▸ About this task: Transcribe the listing exactly, skipping every picture.

▸ Data for processing:
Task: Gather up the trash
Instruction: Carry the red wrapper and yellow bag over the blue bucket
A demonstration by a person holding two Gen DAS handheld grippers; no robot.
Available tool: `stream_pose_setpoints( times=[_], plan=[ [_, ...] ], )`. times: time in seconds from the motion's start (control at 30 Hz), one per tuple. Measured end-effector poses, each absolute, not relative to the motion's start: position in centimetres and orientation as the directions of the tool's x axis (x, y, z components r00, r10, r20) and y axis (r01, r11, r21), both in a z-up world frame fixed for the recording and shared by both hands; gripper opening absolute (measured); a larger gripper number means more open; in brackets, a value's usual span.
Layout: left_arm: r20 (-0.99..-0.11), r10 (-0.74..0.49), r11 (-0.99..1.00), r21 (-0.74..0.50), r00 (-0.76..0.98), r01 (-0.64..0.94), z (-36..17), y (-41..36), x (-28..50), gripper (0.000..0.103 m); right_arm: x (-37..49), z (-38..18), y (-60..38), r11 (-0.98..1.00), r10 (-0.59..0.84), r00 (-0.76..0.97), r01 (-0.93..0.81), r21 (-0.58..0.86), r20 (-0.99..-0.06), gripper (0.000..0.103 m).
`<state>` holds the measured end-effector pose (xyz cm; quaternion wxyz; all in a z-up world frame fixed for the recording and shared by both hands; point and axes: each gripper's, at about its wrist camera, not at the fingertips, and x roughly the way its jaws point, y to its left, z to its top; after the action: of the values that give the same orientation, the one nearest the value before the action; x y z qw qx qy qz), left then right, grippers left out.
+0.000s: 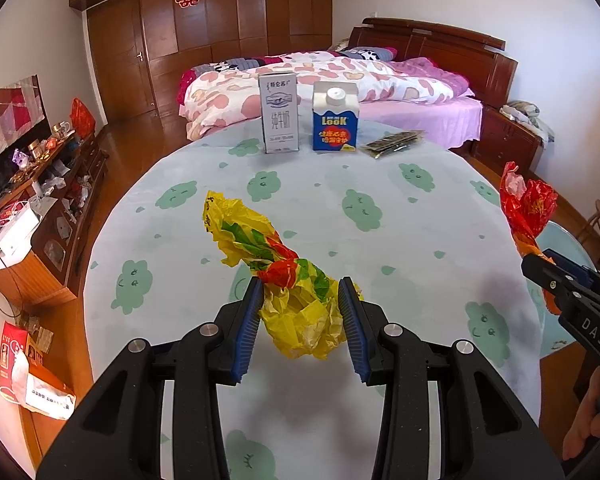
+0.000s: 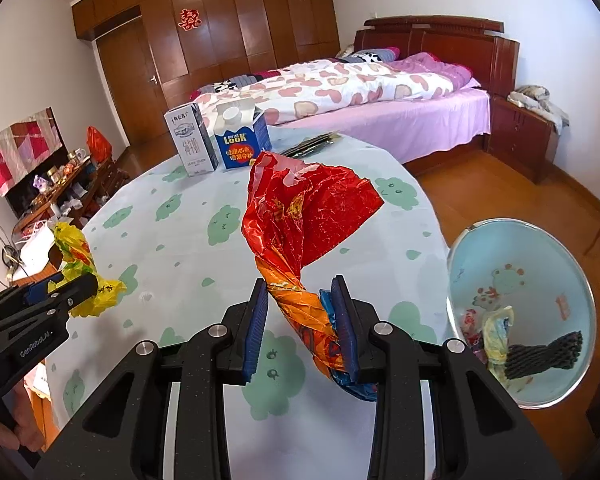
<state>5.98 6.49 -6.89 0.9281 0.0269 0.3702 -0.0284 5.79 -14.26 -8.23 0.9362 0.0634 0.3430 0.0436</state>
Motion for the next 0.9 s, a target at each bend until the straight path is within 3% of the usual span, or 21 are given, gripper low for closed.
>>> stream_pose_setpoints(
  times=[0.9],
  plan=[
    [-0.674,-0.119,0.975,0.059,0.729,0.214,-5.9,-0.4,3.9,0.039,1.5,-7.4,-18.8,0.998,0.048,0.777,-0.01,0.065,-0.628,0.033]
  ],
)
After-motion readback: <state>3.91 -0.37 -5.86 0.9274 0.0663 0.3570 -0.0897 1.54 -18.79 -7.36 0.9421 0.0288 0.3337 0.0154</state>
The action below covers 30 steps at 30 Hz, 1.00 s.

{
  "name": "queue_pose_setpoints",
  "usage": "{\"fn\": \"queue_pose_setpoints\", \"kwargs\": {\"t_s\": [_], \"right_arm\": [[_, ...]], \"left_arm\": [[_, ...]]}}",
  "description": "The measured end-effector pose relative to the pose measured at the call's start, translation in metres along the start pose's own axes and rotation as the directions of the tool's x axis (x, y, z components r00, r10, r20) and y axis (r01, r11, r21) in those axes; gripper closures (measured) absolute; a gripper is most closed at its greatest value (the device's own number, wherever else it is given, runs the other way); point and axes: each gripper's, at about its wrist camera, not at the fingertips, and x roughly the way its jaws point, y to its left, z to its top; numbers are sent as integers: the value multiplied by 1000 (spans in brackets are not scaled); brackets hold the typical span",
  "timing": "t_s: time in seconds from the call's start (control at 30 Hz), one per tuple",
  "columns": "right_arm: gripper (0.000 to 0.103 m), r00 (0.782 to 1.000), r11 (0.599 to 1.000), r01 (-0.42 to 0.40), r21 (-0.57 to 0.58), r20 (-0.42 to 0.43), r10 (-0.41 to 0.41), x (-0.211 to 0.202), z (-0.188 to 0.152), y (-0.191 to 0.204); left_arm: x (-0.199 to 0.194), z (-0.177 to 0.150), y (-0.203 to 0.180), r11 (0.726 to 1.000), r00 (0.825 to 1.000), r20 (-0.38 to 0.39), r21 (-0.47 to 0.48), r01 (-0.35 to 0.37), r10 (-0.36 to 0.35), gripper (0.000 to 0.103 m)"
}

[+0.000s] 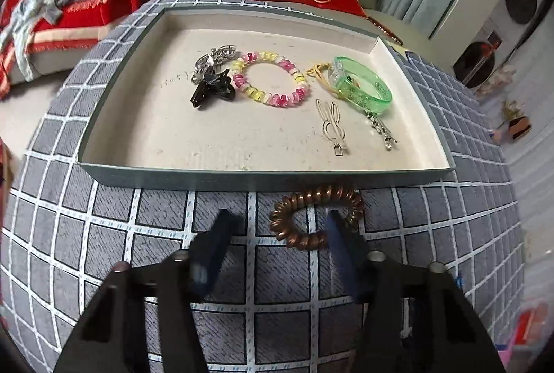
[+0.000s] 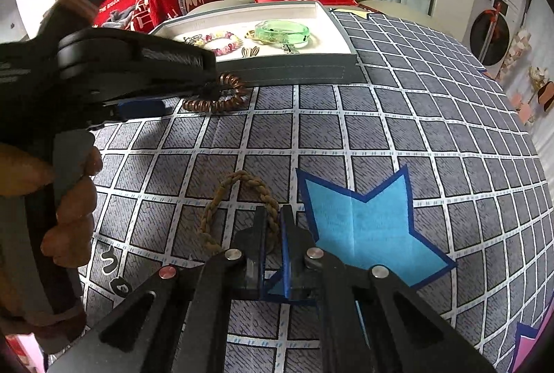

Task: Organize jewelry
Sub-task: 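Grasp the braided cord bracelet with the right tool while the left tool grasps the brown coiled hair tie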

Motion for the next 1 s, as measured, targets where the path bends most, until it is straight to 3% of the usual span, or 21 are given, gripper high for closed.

▸ Finished exercise:
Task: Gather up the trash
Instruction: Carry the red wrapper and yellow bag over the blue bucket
A demonstration by a person holding two Gen DAS handheld grippers; no robot.
Available tool: `stream_pose_setpoints( times=[_], plan=[ [_, ...] ], )`. times: time in seconds from the motion's start (control at 30 Hz), one per tuple. Measured end-effector poses, each absolute, not relative to the motion's start: position in centimetres and orientation as the directions of the tool's x axis (x, y, z components r00, r10, r20) and y axis (r01, r11, r21), both in a z-up world frame fixed for the recording and shared by both hands; gripper opening absolute (measured); a larger gripper number means more open; in brackets, a value's usual span.
Layout: left_arm: r20 (-0.99..-0.11), r10 (-0.74..0.49), r11 (-0.99..1.00), r21 (-0.74..0.50), r00 (-0.76..0.98), r01 (-0.64..0.94), z (-36..17), y (-41..36), x (-28..50), gripper (0.000..0.103 m); right_arm: x (-37..49), z (-38..18), y (-60..38), r11 (-0.98..1.00), r10 (-0.59..0.84), r00 (-0.76..0.97), r01 (-0.93..0.81), r21 (-0.58..0.86), r20 (-0.99..-0.06), gripper (0.000..0.103 m).
`<state>` holds the measured end-effector pose (xyz cm; quaternion wxyz; all in a z-up world frame fixed for the recording and shared by both hands; point and axes: each gripper's, at about its wrist camera, not at the fingertips, and x roughly the way its jaws point, y to its left, z to its top; after the action: of the values that give the same orientation, the one nearest the value before the action; x y z qw qx qy qz), left then right, grippers left out.
+0.000s: 
+0.000s: 
<state>5.98 6.49 -6.89 0.9281 0.0269 0.3702 -0.0284 5.79 -14.26 -8.23 0.9362 0.0634 0.3430 0.0436</state>
Motion for the next 0.9 s, a target at each bend until the straight path is within 3% of the usual span, or 21 are given, gripper low for closed.
>>> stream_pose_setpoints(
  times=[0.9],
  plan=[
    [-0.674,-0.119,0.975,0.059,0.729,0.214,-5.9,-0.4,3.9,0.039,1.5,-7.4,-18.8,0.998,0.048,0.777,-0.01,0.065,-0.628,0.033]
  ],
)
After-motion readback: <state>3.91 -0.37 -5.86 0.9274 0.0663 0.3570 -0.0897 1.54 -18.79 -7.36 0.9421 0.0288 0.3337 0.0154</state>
The action below covers 30 steps at 30 Hz, 1.00 s.

{
  "name": "queue_pose_setpoints",
  "usage": "{\"fn\": \"queue_pose_setpoints\", \"kwargs\": {\"t_s\": [_], \"right_arm\": [[_, ...]], \"left_arm\": [[_, ...]]}}",
  "description": "The measured end-effector pose relative to the pose measured at the call's start, translation in metres along the start pose's own axes and rotation as the directions of the tool's x axis (x, y, z components r00, r10, r20) and y axis (r01, r11, r21) in those axes; gripper closures (measured) absolute; a gripper is most closed at its greatest value (the device's own number, wherever else it is given, runs the other way); point and axes: each gripper's, at about its wrist camera, not at the fingertips, and x roughly the way its jaws point, y to its left, z to its top; numbers are sent as integers: the value multiplied by 1000 (spans in brackets are not scaled); brackets hold the typical span",
  "timing": "t_s: time in seconds from the call's start (control at 30 Hz), one per tuple",
  "columns": "right_arm: gripper (0.000 to 0.103 m), r00 (0.782 to 1.000), r11 (0.599 to 1.000), r01 (-0.42 to 0.40), r21 (-0.57 to 0.58), r20 (-0.42 to 0.43), r10 (-0.41 to 0.41), x (-0.211 to 0.202), z (-0.188 to 0.152), y (-0.191 to 0.204); left_arm: x (-0.199 to 0.194), z (-0.177 to 0.150), y (-0.203 to 0.180), r11 (0.726 to 1.000), r00 (0.825 to 1.000), r20 (-0.38 to 0.39), r21 (-0.47 to 0.48), r01 (-0.35 to 0.37), r10 (-0.36 to 0.35), gripper (0.000 to 0.103 m)"
}

[+0.000s] 
[+0.000s] 

Task: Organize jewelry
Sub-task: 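Grasp the braided cord bracelet with the right tool while the left tool grasps the brown coiled hair tie
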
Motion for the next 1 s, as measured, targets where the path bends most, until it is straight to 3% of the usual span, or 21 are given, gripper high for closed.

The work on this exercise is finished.